# Find Min Clock



## Killigrew (Dec 12, 2006)

Hi

Is it possible to add an "find min clock" option for the notebook users?
shure there ist the powerplay option, but it is not supported on all notebooks
and if its supported it doesn't work with an external monitor.

cu and thx for this great little Programm


----------



## KennyT772 (Dec 12, 2006)

there isnt really a minimum clock but somewhere around 150-200 mhz is about the lowest you will want to go.


----------



## Killigrew (Dec 12, 2006)

If i underclock my Card to much i get horrible artifacts but the limit for the Ram is higher then 200MHz

cu


----------



## ARTOSOFT (Dec 13, 2006)

Killigrew said:


> If i underclock my Card to much i get horrible artifacts but the limit for the Ram is higher then 200MHz
> 
> cu


So you can find min clock manually.  I still prefer to find max manually than auto.

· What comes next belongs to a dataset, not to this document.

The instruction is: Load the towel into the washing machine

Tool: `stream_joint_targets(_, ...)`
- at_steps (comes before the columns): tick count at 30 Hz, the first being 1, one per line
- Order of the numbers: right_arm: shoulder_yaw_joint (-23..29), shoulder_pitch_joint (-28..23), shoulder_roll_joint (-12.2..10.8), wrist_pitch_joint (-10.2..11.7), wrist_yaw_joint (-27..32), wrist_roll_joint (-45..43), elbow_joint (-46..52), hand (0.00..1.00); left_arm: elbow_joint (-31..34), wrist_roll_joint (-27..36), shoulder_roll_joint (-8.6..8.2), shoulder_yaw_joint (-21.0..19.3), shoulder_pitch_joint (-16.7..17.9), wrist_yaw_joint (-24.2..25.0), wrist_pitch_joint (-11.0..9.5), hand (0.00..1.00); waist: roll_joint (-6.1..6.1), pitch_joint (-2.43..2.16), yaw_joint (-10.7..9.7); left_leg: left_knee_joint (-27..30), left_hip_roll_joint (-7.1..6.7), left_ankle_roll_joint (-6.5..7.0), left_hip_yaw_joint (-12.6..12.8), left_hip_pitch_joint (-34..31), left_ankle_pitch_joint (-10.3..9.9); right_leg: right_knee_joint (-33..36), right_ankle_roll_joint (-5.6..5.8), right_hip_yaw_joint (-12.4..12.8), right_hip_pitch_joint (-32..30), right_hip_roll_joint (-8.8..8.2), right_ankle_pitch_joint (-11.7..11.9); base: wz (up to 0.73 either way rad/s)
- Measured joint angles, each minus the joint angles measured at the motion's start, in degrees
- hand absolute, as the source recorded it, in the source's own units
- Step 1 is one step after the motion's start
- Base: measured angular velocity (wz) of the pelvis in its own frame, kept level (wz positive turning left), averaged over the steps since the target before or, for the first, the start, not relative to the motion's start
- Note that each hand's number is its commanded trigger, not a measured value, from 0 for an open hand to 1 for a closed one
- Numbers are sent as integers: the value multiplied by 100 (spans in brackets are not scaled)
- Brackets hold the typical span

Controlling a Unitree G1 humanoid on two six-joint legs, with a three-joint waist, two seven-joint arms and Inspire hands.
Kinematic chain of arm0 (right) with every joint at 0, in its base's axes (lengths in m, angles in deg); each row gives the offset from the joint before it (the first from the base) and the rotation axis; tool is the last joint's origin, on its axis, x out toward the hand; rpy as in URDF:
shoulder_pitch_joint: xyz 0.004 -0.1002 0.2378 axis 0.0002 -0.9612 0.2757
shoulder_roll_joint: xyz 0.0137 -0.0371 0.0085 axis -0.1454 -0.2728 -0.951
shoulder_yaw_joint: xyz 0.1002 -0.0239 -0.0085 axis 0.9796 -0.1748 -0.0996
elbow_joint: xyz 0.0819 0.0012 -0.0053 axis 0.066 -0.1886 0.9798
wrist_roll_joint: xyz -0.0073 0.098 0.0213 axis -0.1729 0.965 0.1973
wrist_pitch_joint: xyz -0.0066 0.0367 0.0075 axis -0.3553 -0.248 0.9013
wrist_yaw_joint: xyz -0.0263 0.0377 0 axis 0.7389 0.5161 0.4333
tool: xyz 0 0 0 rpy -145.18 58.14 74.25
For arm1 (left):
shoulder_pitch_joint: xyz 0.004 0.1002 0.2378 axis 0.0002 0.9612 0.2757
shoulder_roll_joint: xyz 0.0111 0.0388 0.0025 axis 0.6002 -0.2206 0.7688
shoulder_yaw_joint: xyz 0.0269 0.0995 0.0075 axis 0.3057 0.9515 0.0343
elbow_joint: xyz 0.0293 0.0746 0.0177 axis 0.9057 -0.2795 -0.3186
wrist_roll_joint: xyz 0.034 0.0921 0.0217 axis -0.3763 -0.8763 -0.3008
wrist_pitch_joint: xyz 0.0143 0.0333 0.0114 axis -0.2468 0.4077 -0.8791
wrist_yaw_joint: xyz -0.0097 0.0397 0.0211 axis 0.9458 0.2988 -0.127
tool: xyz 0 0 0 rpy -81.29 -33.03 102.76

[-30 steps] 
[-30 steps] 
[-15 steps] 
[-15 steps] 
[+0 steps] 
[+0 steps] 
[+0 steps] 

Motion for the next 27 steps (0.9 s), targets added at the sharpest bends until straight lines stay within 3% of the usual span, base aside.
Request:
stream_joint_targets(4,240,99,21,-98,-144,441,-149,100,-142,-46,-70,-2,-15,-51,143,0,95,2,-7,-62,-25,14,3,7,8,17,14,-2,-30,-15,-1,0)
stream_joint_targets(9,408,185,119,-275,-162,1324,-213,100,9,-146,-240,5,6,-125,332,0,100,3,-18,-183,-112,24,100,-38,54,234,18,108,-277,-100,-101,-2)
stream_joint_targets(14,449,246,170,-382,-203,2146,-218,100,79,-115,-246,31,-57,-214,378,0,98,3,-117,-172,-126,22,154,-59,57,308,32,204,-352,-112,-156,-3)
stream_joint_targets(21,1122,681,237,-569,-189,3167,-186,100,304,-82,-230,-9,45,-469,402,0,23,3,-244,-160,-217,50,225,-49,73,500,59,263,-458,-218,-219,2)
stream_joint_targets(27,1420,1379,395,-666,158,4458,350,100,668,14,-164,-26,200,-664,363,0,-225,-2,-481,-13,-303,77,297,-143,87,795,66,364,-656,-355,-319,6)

But, my opinion, rather than underclocking your card, it is better to find a way to provide cool air to your card.

Regards,
Arto.


----------



## ghost101 (Dec 13, 2006)

ARTOSOFT said:


> So you can find min clock manually.  I still prefer to find max manually than auto.
> 
> But, my opinion, rather than underclocking your card, it is better to find a way to provide cool air to your card.
> 
> ...



I think the purpose is more about extending battery life.


----------



## Athlon2K15 (Dec 13, 2006)

i would say if you want to extend your battery life plug the laptop in when u play games...so you can keep the card at normal clocks and play without problems....if ur browsing the net or doing other things thats the only time i would use it without it being plugged in


----------